BONNIE
I arrived at Flughafen München (Munich Airport), just in time to make the 1:50 a.m. red eye to New York City. The terminal was busy. Europe was completely different from the states; everyone was wide-awake bustling, laughing and talking. I was careful to use my debit card and not my credit card Tom had given me. I knew he would check the statement and I did not want him to know where I was going. For a moment, I did not even know where I wanted to go. I could not go back to LA; I didn't want to stay with my mom or siblings. I wanted to go somewhere Tom would never think to look and that is when Vivian popped in my head.

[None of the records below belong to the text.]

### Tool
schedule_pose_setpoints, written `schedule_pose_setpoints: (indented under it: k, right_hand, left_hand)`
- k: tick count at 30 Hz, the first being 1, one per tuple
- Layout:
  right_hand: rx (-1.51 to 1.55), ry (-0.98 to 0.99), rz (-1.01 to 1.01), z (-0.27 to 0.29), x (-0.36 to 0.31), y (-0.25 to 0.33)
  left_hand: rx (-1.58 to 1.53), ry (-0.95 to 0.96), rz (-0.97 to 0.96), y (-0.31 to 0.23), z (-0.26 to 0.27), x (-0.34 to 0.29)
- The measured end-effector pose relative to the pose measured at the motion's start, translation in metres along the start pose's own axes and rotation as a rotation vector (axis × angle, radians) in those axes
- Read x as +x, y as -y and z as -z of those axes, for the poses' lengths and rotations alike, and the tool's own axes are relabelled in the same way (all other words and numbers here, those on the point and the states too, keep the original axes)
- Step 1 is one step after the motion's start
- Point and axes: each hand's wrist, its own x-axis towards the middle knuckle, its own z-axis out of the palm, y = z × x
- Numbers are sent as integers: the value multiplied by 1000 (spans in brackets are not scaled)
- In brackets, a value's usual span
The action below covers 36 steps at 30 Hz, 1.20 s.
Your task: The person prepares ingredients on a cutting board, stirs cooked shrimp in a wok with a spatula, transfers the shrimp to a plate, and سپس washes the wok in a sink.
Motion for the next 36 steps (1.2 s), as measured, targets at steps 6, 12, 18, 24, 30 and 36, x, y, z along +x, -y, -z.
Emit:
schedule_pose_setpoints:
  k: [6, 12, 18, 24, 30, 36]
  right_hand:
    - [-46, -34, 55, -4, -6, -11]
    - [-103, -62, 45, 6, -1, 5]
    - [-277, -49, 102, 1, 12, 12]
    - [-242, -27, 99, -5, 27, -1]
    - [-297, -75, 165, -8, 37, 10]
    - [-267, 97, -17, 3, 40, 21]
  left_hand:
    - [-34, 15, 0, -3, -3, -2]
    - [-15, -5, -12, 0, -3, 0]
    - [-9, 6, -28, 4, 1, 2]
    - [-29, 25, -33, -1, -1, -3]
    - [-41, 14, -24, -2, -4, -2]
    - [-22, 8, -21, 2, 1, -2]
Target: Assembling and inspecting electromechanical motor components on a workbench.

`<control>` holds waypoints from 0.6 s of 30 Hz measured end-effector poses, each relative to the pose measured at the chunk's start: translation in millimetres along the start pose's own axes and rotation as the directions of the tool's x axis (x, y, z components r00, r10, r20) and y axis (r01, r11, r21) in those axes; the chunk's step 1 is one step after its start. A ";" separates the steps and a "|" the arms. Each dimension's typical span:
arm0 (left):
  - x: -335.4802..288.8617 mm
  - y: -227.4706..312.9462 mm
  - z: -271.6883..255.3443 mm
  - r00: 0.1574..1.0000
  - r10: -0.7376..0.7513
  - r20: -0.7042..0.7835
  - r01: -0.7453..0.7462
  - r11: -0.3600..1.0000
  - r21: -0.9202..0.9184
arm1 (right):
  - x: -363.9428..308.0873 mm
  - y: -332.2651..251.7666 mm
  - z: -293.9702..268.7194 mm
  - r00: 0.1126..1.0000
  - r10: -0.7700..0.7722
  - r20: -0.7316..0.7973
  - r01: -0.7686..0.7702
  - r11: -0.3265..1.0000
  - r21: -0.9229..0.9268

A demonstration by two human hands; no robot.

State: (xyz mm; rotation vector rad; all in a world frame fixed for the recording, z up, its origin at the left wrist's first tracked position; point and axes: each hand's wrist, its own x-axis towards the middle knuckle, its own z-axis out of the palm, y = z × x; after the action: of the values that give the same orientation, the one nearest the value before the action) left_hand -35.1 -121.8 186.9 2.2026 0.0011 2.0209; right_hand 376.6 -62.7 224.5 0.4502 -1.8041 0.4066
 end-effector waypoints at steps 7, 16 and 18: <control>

I have not spoken to Viv in quite some time. We text occasionally but unfortunately we just separated. She was very busy modeling and me moving to LA, we kind of lost touch.
Well, that is actually not entirely true. See, Vivian did not approve of me living with Tom. She thought it was a horrible idea and she could not believe that I would give up my life and business to be with him. While I argued that, I would never do that, four months into the relationship I did exactly what she predicted. Tom, being the sarcastic, protective and socially awkward person that he is, did not like this very well. He did not like Vivian and with the months apart from her, I knew he would never think I would go there. When I called her, she answered on the first ring, maybe because it was 7:30 in the morning and I have not talked to her in months. I immediately burst into tears trying to scramble words together to make a sentence. I couldn't control my tears and she reacted how I hoped she would and said of course. I told her all about tonight, Ria, Tom, the baby, my flight time and my arrival. She comforted me with her conversation and listening ear.
I walked toward the door leading to the ramp for the plane. My carry-on bag was full of disheveled clothing, my laptop and a few books.
"Ticket please" the flight attendant asked.
I fumbled through my bag then showed it to her.
"How many months?" she asked staring at my now exposed stomach.
I hurried to pull my shirt down. I packed my bags and ran out of the hotel in such a hurry that I did not bother to look at what I was wearing. My pants were the same from dinner but I was hot in a rage and decided to change my shirt to this white button-up top. It was clear that it was too small for me from the stressed buttons around my mid-section. The flight attendant looked at me with her big blue eyes smiling and waiting for my response.
"Umm, three months" I said taking my ticket back from her.
"Really? Well look out there, you might have twins on your hands." She made a small sincere laugh, told me congratulations and to enjoy my flight.
I sat in the half-seated plane looking out towards the runway. The sky was pitch black with grey clouds and the lights of the city beyond sparkled in the distance. I pulled my book out in hopes to take my mind off what just happened. I stared at the same words on the paper for what seemed like forever and only stopped when the words became a blur. Tears were rolling down my cheeks and falling into the pages of my book. I quickly wiped my tears as the pilot came on the speakers to greet us. Twenty minutes later, we were in the sky high above the clouds. As we flew over Germany, I tried not to think about Tom. I tried to get him out of my thoughts, out of my heart. I could not. He was there, somewhere below me, he was there. Maybe still standing there with tears coming out of his brown round eyes, maybe somewhere making love to Ria. I poured my face into my hands trying to think of something else, anything else. Anything that would push him out of my mind.
The pilot informed us that we could connect to the in-flight network and I pulled out my laptop. I opened my Facebook and saw that I had eleven new messages. I could only imagine what my phone notifications looked like.
Ten messages were from Tom. Some were long messages pleading and some were short, but they all ended the same.
"I'm sorry. I love you. I fucked up. Please call me."
One message was from Bill:
Bonnie, I' am so sorry. Tom is such a stupid fucking idiot but he loves you. More than he knows. More than he ever allowed himself to know and I think it scares him. I cannot explain Ria so I will not try. I will leave that up to him. He said it was just a coincidence and he panicked. I do not believe him. I think it should have ended where it began. I hope you are okay. I hope the baby is okay. Let me know if you need anything. Let me know that you are somewhere safe. Whatever you decide to do, know that I am here for you and that I love you - I love you so much.